WHAT THE EXERCISE ASKS: Repeat the listing word for word. Leave every picture out.

DATASET EXCERPT:
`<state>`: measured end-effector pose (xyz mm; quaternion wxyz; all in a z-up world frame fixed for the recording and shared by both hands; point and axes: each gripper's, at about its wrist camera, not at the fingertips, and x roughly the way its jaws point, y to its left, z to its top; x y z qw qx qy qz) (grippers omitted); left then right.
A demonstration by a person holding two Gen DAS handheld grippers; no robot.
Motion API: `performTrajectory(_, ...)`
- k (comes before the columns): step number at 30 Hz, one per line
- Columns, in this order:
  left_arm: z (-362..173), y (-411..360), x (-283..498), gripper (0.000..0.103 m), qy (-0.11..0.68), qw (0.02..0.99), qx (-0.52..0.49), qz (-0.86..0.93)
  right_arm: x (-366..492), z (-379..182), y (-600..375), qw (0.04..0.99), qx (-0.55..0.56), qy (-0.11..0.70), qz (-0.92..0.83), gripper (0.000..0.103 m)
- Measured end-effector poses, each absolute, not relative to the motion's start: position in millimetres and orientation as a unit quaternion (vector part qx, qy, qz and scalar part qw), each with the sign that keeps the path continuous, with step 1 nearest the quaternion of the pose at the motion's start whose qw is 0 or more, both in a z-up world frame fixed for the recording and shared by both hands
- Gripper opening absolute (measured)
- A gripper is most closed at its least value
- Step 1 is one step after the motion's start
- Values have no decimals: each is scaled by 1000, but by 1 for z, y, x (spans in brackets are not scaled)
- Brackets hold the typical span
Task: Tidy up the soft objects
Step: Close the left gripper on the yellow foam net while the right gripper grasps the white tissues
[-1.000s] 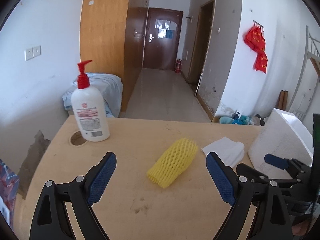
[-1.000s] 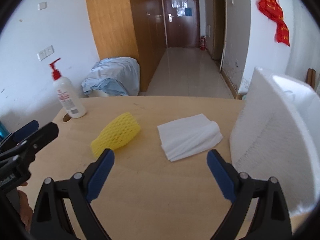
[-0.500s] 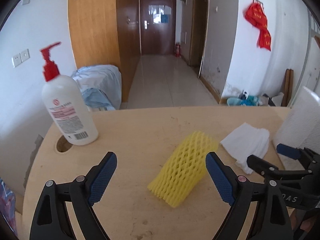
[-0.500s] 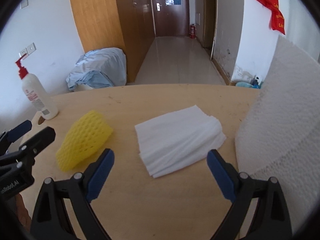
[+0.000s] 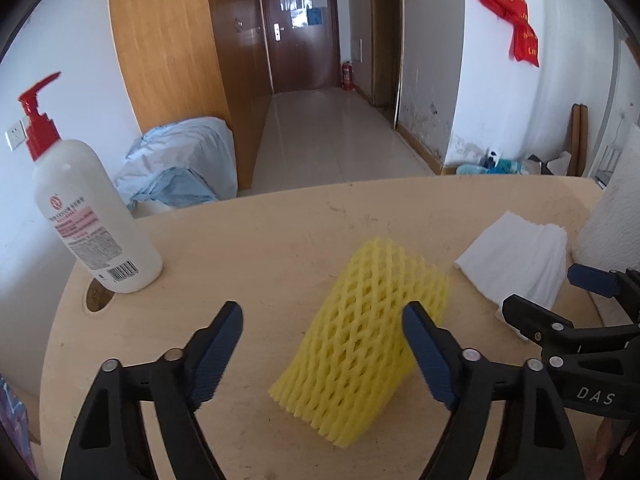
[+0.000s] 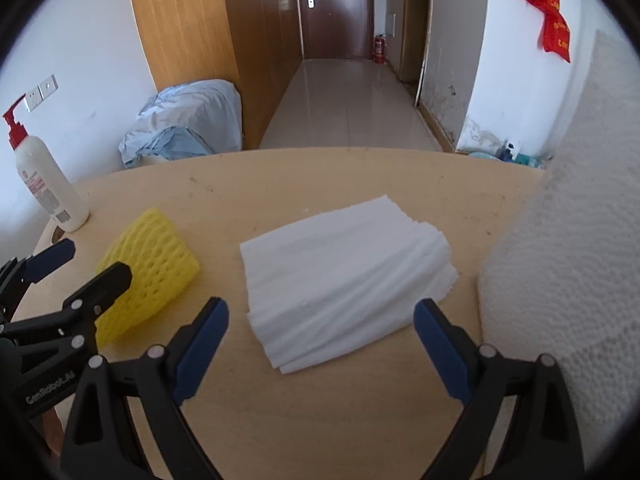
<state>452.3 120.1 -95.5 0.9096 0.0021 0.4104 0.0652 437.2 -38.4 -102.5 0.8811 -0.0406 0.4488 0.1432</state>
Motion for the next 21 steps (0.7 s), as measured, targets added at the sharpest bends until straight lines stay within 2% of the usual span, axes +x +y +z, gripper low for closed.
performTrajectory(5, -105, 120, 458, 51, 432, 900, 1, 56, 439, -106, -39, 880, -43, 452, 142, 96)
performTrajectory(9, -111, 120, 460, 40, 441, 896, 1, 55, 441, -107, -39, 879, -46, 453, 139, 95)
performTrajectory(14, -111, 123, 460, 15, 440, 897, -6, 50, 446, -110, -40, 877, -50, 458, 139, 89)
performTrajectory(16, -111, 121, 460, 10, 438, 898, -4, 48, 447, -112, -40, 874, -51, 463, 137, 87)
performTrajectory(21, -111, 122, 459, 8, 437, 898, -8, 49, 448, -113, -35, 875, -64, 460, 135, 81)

SOLVED PROBLEM:
`<state>`: measured end-effector pose (xyz mm; quaternion wxyz; all in a z-up world frame fixed for the recording and shared by both hands; point and axes: each gripper's, at about its wrist camera, not at the fingertips, and x roughly the way its jaws point, y to its left, z to its top; x y z qw qx qy qz) (grippers omitted); left then right.
A demonstration by a person holding two Gen DAS handheld grippers; no robot.
Motion API: `performTrajectory(_, ...)`
- k (comes before the columns): step number at 30 Hz, one per line
- Columns, in this order:
  left_arm: z (-362..173), y (-411..360), x (-283..498), gripper (0.000..0.103 m), qy (-0.11..0.68), qw (0.02..0.99), qx (-0.52..0.49), qz (-0.86..0.93)
  right_arm: x (-366..492), z (-379..182), y (-600..375), qw (0.04..0.99), qx (-0.55..0.56), qy (-0.11..0.70), qz (-0.92..0.83), gripper (0.000..0.103 m)
- Measured end-effector poses, each absolute, not relative to the motion's start: position in millimetres and orientation as a unit quaternion (vector part qx, qy, qz and scalar part qw), each with the sign that keeps the path continuous, with step 1 nearest the quaternion of the pose at the motion's start whose qw is 0 or more, both in a z-up world frame fixed for the recording and shared by both hands
- Gripper opening absolute (measured)
- A gripper is most closed at its least value
- Step 1 is one step after the motion's start
- Values have no decimals: each is scaled by 1000, but by 1 for z, y, x (spans in brackets are not scaled)
- Brackets hold the typical span
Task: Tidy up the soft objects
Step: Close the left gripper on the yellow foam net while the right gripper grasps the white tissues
[-1.000s] 
[-1.000s] 
[-0.500s] 
[-0.500s] 
[+0.000s] 
[+0.000s] 
<state>452.3 120.1 -95.5 0.9096 0.0021 0.4104 0.0652 437.2 -38.4 -102.5 0.8811 -0.0406 0.4488 0.1432</state>
Motion for the next 21 steps (0.7 s), as measured, targets added at the sharpest bends until straight lines stay within 2% of the usual span, axes +x +y +z, gripper low for closed.
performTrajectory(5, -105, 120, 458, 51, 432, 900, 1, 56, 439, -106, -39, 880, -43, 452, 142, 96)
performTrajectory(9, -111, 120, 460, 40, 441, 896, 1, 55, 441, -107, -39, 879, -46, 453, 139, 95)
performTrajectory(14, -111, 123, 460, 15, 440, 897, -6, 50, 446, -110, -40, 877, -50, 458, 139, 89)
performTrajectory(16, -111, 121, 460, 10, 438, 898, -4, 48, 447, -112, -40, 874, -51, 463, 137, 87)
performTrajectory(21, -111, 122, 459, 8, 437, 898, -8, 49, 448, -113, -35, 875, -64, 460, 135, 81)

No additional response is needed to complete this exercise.